_Task instructions:_ Reproduce the listing exactly and skip over any pictures.

_Supplied data:_
- - - - -

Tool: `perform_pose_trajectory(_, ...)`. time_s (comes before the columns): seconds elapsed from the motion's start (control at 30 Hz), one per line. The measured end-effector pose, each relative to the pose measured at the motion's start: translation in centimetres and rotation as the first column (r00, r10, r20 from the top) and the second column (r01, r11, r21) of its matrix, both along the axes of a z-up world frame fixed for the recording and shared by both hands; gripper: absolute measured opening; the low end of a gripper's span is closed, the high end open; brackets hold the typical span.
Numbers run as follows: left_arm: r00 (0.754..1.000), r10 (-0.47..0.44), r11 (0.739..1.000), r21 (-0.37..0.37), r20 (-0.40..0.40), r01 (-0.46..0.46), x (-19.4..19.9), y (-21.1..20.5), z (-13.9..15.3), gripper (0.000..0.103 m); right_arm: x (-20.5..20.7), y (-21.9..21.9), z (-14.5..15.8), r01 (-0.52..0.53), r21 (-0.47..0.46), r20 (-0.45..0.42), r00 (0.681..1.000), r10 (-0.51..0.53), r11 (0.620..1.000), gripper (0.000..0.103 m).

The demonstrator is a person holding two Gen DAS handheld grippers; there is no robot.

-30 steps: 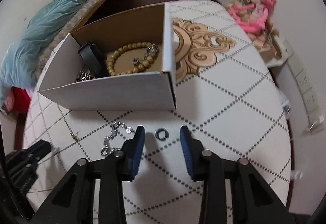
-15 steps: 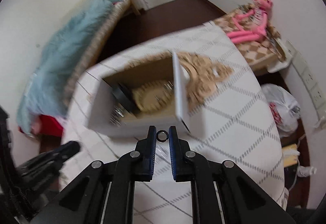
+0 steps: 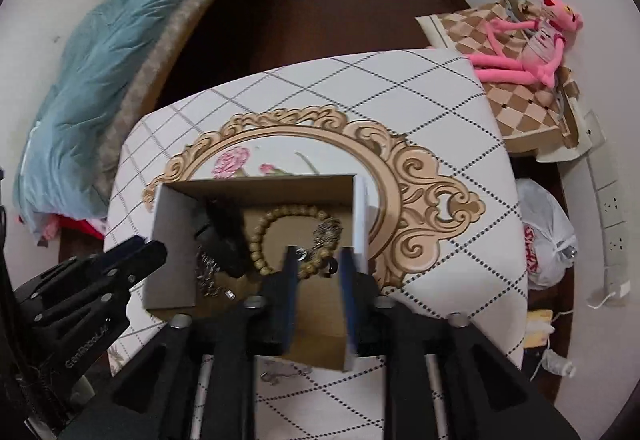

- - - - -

_Answer for the task:_
Tool: `perform_pose_trajectory(_, ...)`. time_s (comes before the columns): seconds elapsed from the motion's start (control at 30 Hz), one per line. The measured end-effector pose, each relative to the pose measured at the motion's start: translation in centimetres and rotation as the first column (r00, r10, r20 from the top) and the second column (r01, r11, r21) of its matrix, both along the axes of a z-up world frame fixed for the recording and shared by both hands; gripper: absolute measured opening; the low end of a gripper's span is closed, the high end open; brackets hold the typical span.
Numbers run as follows: left_arm: r00 (0.754..1.000), r10 (-0.47..0.44), r11 (0.739..1.000), r21 (-0.37..0.37), r20 (-0.40..0.40), r01 (-0.46..0.46), x (-19.4..19.9), y (-21.1..20.5), z (-13.9..15.3), gripper (0.000..0.103 m); right_arm: x (-20.5..20.7), y (-21.9..21.9), z (-14.5..15.8), r01 (-0.52..0.53), r21 (-0.47..0.46), r20 (-0.45..0.42), r00 (0.681..1.000), r10 (-0.51..0.53), r11 (0.620..1.000), gripper (0.000..0.103 m).

The demonstrator is a person holding two Gen DAS handheld grippers; there is no robot.

-30 steps: 
-15 steps: 
+0 steps: 

What the exercise required is now complete.